■ Instructions to follow ■
Please repeat the whole listing exactly, but leave the pictures out.

── Provided material ──

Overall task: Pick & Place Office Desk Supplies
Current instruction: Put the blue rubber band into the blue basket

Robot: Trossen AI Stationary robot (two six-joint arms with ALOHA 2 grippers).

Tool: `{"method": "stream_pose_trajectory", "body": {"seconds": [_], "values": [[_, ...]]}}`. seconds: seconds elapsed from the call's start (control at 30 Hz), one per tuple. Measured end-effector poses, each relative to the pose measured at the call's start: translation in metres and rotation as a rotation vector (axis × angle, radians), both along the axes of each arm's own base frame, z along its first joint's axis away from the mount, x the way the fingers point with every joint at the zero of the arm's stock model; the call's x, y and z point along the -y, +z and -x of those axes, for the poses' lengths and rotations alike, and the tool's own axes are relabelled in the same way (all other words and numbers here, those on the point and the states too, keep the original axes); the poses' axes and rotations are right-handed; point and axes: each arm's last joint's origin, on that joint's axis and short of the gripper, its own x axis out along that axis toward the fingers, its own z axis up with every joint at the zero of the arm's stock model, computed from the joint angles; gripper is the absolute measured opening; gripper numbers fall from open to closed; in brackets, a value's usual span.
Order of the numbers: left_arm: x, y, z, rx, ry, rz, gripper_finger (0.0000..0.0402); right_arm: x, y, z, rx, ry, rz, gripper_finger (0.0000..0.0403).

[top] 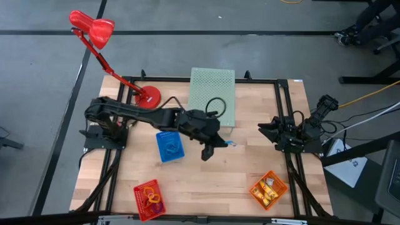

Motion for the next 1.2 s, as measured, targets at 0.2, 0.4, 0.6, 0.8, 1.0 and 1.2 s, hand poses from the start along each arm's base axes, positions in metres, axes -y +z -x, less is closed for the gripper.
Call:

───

■ Answer to this task ■
Overall task: Pick & Place Office Desk Supplies
Current instruction: Put the blue rubber band into the blue basket

Robot: Trossen AI Stationary robot (two six-joint arms with ALOHA 2 grippers).

Tool: `{"method": "stream_pose_trajectory", "body": {"seconds": [_], "values": [[_, ...]]}}`. seconds: seconds elapsed from the call's start (control at 30 Hz), one per tuple. Measured end-effector poses, each relative to the pose measured at the call's start: translation in metres and rotation as a rotation vector (axis × angle, radians), both along the axes of each arm's own base frame, z along its first joint's axis away from the mount, x the way the fingers point with every joint at the zero of the arm's stock model; the call's x, y and z point along the -y, +z and -x of those axes, for the poses' lengths and rotations alike, and the tool's own axes are relabelled in the same way (all other words and numbers here, those on the point and the states too, keep the original axes); the poses' axes and rotations are right-handed; point and axes: each arm's last joint's origin, on that joint's axis and short of the gripper, its own x axis out along that axis toward the fingers, its own z axis up with every joint at the zero of the arm's stock model, computed from the joint angles; gripper is the absolute measured opening; gripper numbers fall from open to closed; in brackets, a value's usual span.
Order of the numbers: left_arm: x, y, z, rx, ry, rz, gripper_finger (0.0000..0.0402); right_arm: x, y, z, rx, ry, rz, gripper_finger (0.0000..0.0403).

[top] 

Motion for the next 1.2 s, as measured, targets at 0.2, 0.4, 0.6, 0.8, 1.0 and 1.2 s, hand poses from the start along each arm's base axes, positions in metres, axes -y +z -x, less is closed for the gripper.
Call:

Nothing further is needed for the answer.